*AIM OF THE EXERCISE*: The response must contain each line of the material that holds "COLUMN".

*GIVEN INFORMATION*:
- - - - -
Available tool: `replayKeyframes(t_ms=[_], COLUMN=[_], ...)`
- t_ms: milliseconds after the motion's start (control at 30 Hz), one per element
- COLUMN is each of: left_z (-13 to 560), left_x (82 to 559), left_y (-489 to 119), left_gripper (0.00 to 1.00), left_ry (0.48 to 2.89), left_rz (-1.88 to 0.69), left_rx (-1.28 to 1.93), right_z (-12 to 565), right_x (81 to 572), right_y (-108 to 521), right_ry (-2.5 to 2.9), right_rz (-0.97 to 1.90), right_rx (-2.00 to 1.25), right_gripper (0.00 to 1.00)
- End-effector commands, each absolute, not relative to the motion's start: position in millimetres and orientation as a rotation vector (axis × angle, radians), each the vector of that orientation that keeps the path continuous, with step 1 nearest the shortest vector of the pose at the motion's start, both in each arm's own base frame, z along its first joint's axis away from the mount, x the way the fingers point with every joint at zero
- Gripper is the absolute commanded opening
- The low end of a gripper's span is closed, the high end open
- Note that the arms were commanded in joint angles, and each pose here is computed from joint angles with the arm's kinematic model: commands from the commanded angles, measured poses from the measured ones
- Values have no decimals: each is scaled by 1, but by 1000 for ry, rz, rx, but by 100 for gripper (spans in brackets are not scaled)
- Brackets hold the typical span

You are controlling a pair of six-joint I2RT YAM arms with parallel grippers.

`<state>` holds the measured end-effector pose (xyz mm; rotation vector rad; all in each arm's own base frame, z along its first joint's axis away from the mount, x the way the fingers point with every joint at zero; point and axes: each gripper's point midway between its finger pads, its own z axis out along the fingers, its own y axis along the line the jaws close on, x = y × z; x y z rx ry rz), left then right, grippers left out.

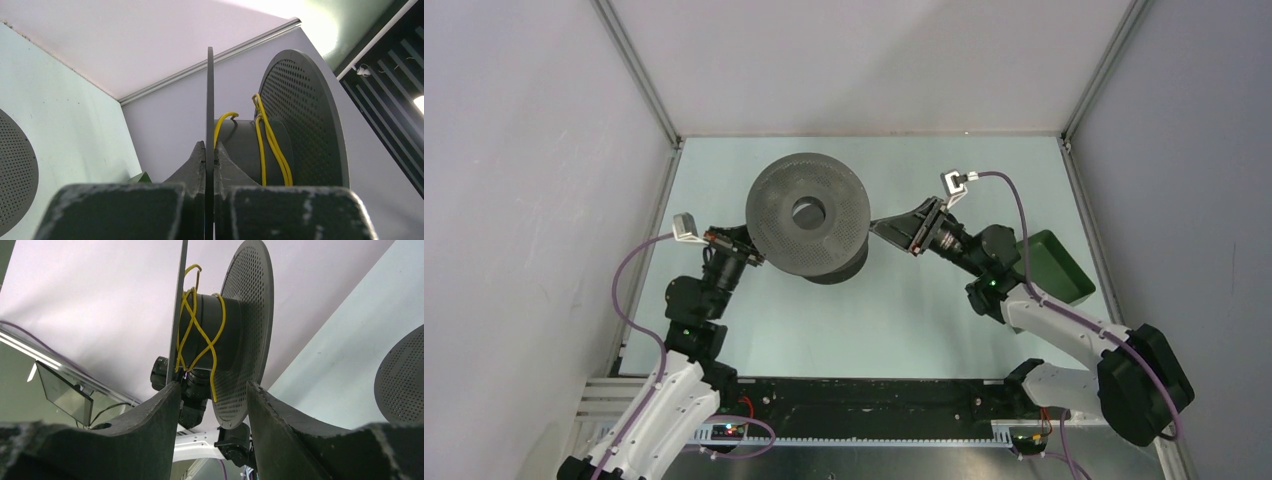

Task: Wrap the cables
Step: Wrap the cable around the cable reel, then adjust the cable reel at the center of the board.

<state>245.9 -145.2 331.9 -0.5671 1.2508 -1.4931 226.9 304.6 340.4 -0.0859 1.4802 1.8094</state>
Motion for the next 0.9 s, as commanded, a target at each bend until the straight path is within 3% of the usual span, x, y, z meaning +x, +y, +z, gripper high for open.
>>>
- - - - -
*PROBLEM SOLUTION*:
Available tool: `replayKeyframes(t_ms=[_], COLUMN=[_], ...)`
- COLUMN is each of: left_z (-13 to 560), left_x (82 to 559), left_y (-489 to 119), left_gripper (0.00 to 1.00), left_ry (0.48 to 2.89), left_rz (-1.88 to 0.69), left_rx (-1.28 to 1.93), right_z (-12 to 565), right_x (81 to 572), right_y (-108 to 521), right_ry (-2.5 to 2.9), right_rz (-0.97 to 1.90), right_rx (-2.00 to 1.25), right_gripper (0.00 to 1.00)

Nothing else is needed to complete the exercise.